### Your goal
Give back every record exactly, with its pictures left out.

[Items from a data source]
---+---

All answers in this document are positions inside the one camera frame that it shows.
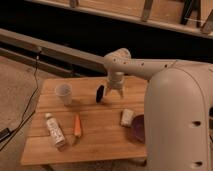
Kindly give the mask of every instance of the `table leg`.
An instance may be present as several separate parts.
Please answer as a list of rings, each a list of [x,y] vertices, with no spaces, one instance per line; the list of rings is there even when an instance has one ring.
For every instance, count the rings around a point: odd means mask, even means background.
[[[54,171],[54,169],[48,164],[41,165],[41,167],[44,168],[46,171]]]

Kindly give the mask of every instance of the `orange carrot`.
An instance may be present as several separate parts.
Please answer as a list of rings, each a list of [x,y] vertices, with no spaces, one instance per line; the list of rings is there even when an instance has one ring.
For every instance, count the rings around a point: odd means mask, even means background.
[[[75,115],[75,128],[74,128],[74,135],[76,137],[81,137],[82,131],[81,131],[81,120],[78,114]]]

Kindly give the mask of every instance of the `small cylinder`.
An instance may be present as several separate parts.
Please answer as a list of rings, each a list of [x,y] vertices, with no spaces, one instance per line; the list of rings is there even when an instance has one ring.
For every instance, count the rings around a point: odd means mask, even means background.
[[[65,137],[58,125],[58,122],[53,118],[51,113],[45,114],[47,129],[50,131],[55,147],[59,148],[66,143]]]

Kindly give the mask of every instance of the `black object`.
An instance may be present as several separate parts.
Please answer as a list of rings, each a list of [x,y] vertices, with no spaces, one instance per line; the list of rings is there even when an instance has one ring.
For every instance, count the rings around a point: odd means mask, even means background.
[[[99,103],[104,96],[104,86],[101,85],[96,92],[96,102]]]
[[[9,128],[5,128],[0,132],[0,143],[7,139],[12,134],[12,131]]]
[[[134,117],[131,124],[132,134],[141,142],[145,143],[144,115]]]
[[[180,23],[186,25],[188,18],[194,10],[198,11],[197,27],[200,27],[200,0],[185,0]]]

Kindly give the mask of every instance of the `white cup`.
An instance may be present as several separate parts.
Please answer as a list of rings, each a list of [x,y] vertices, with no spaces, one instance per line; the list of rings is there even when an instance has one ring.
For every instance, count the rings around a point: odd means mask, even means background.
[[[55,87],[55,94],[62,100],[65,106],[72,102],[72,86],[66,83],[59,84]]]

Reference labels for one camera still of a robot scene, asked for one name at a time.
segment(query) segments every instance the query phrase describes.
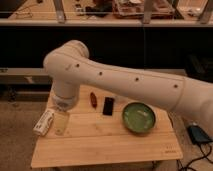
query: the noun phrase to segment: black wall
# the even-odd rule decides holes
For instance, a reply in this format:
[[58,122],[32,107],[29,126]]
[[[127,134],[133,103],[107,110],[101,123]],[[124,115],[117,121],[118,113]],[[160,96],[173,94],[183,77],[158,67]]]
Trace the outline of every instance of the black wall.
[[0,27],[0,67],[41,68],[45,55],[77,39],[93,60],[135,68],[184,68],[189,54],[213,57],[213,28]]

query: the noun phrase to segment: wood grain
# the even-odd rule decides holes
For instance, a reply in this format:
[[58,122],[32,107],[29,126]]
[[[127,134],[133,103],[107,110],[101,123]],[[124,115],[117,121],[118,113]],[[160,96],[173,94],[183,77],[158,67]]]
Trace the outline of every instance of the wood grain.
[[[89,95],[94,92],[94,109]],[[103,116],[104,97],[114,97],[113,116]],[[156,114],[155,127],[148,134],[135,135],[122,123],[122,110],[133,100],[90,86],[81,86],[78,104],[69,110],[69,121],[62,136],[54,123],[45,137],[37,141],[32,167],[77,166],[129,163],[182,158],[182,152],[167,113],[151,107]],[[51,107],[51,94],[47,107]]]

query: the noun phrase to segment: green bowl
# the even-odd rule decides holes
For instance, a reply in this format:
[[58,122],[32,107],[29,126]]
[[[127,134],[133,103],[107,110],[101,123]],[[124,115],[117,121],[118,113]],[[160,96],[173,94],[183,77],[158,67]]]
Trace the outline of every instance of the green bowl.
[[139,102],[133,102],[123,109],[124,125],[134,133],[147,133],[155,125],[153,110]]

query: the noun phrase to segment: black smartphone
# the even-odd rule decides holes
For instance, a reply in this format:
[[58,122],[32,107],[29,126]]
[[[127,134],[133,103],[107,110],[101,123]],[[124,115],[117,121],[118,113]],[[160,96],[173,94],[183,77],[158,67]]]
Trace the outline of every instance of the black smartphone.
[[114,106],[114,98],[112,97],[105,97],[104,100],[104,108],[103,108],[103,114],[111,116],[113,113],[113,106]]

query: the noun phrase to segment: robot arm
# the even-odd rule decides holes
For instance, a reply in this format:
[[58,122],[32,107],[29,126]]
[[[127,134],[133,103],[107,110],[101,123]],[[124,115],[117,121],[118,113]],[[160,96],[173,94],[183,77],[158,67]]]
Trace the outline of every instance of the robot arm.
[[53,102],[61,110],[78,101],[80,84],[105,89],[180,114],[213,136],[213,85],[183,76],[100,64],[87,47],[70,41],[44,60],[53,77]]

---+---

### Output
All answers in this document are positions inside the one camera frame that it shows.
Kindly give the mask of every instance of the `table leg`.
An instance may be present as several separate parts.
Please answer as a list of rings, each a list of [x,y] vertices, with no spaces, one instance per line; the list of rings is there even when an instance has one ring.
For every instance, count the rings around a point: odd means mask, even means background.
[[[54,171],[54,169],[48,164],[41,165],[41,167],[44,168],[46,171]]]

Kindly give the mask of every instance of the `orange carrot`.
An instance may be present as several separate parts.
Please answer as a list of rings, each a list of [x,y] vertices, with no spaces, one instance per line; the list of rings is there even when an instance has one ring.
For every instance, count the rings around a point: odd means mask, even means background.
[[[75,115],[75,128],[74,128],[74,135],[76,137],[81,137],[82,131],[81,131],[81,120],[78,114]]]

Kindly give the mask of every instance of the `small cylinder`.
An instance may be present as several separate parts.
Please answer as a list of rings, each a list of [x,y] vertices, with no spaces, one instance per line; the list of rings is there even when an instance has one ring.
For every instance, count the rings around a point: odd means mask, even means background.
[[[65,137],[58,125],[58,122],[53,118],[51,113],[45,114],[47,129],[50,131],[55,147],[59,148],[66,143]]]

Kindly give the mask of every instance of the `black object`.
An instance may be present as several separate parts.
Please answer as a list of rings, each a list of [x,y] vertices, with no spaces, one instance per line; the list of rings is there even when an instance has one ring.
For every instance, count the rings around a point: odd means mask, even means background.
[[[99,103],[104,96],[104,86],[101,85],[96,92],[96,102]]]
[[[9,128],[5,128],[0,132],[0,143],[7,139],[12,134],[12,131]]]
[[[134,117],[131,124],[132,134],[141,142],[145,143],[144,115]]]
[[[180,23],[186,25],[188,18],[194,10],[198,11],[197,27],[200,27],[200,0],[185,0]]]

Kindly give the mask of every instance of the `white cup`.
An instance may be present as several separate parts.
Please answer as a list of rings, each a list of [x,y] vertices, with no spaces, one instance per line; the list of rings is there even when an instance has one ring.
For every instance, count the rings around a point: odd means mask, even means background.
[[[55,87],[55,94],[62,100],[65,106],[72,102],[72,86],[66,83],[59,84]]]

Reference labels for one camera still of a robot scene, asked for one name at a time.
segment(query) segments every instance the query phrase describes.
query: the noun phrase to segment: black wall
# the even-odd rule decides holes
For instance, a reply in this format:
[[58,122],[32,107],[29,126]]
[[[127,134],[133,103],[107,110],[101,123]],[[124,115],[117,121],[118,113]],[[160,96],[173,94],[183,77],[158,67]]]
Trace the outline of every instance of the black wall.
[[0,27],[0,67],[41,68],[45,55],[77,39],[93,60],[135,68],[184,68],[189,54],[213,57],[213,28]]

query: the noun phrase to segment: wood grain
# the even-odd rule decides holes
For instance, a reply in this format:
[[58,122],[32,107],[29,126]]
[[[127,134],[133,103],[107,110],[101,123]],[[124,115],[117,121],[118,113]],[[160,96],[173,94],[183,77],[158,67]]]
Trace the outline of every instance of the wood grain.
[[[89,95],[94,92],[94,109]],[[103,116],[104,97],[114,97],[113,116]],[[156,114],[155,127],[148,134],[135,135],[122,123],[122,110],[133,100],[90,86],[81,86],[78,104],[69,110],[69,121],[62,136],[54,123],[45,137],[37,141],[32,167],[77,166],[129,163],[182,158],[182,152],[167,113],[151,107]],[[51,107],[51,94],[47,107]]]

query: the noun phrase to segment: green bowl
# the even-odd rule decides holes
For instance, a reply in this format:
[[58,122],[32,107],[29,126]]
[[[127,134],[133,103],[107,110],[101,123]],[[124,115],[117,121],[118,113]],[[160,96],[173,94],[183,77],[158,67]]]
Trace the outline of every instance of the green bowl.
[[139,102],[133,102],[123,109],[124,125],[134,133],[147,133],[155,125],[153,110]]

query: the noun phrase to segment: black smartphone
# the even-odd rule decides holes
For instance, a reply in this format:
[[58,122],[32,107],[29,126]]
[[[127,134],[133,103],[107,110],[101,123]],[[124,115],[117,121],[118,113]],[[160,96],[173,94],[183,77],[158,67]]]
Trace the outline of every instance of the black smartphone.
[[114,106],[114,98],[112,97],[105,97],[104,100],[104,108],[103,108],[103,114],[111,116],[113,113],[113,106]]

query: the noun phrase to segment: robot arm
# the even-odd rule decides holes
For instance, a reply in this format:
[[58,122],[32,107],[29,126]]
[[[127,134],[133,103],[107,110],[101,123]],[[124,115],[117,121],[118,113]],[[160,96],[173,94],[183,77],[158,67]]]
Trace the outline of every instance of the robot arm.
[[53,102],[61,110],[78,101],[80,84],[105,89],[180,114],[213,136],[213,85],[183,76],[100,64],[87,47],[70,41],[44,60],[53,77]]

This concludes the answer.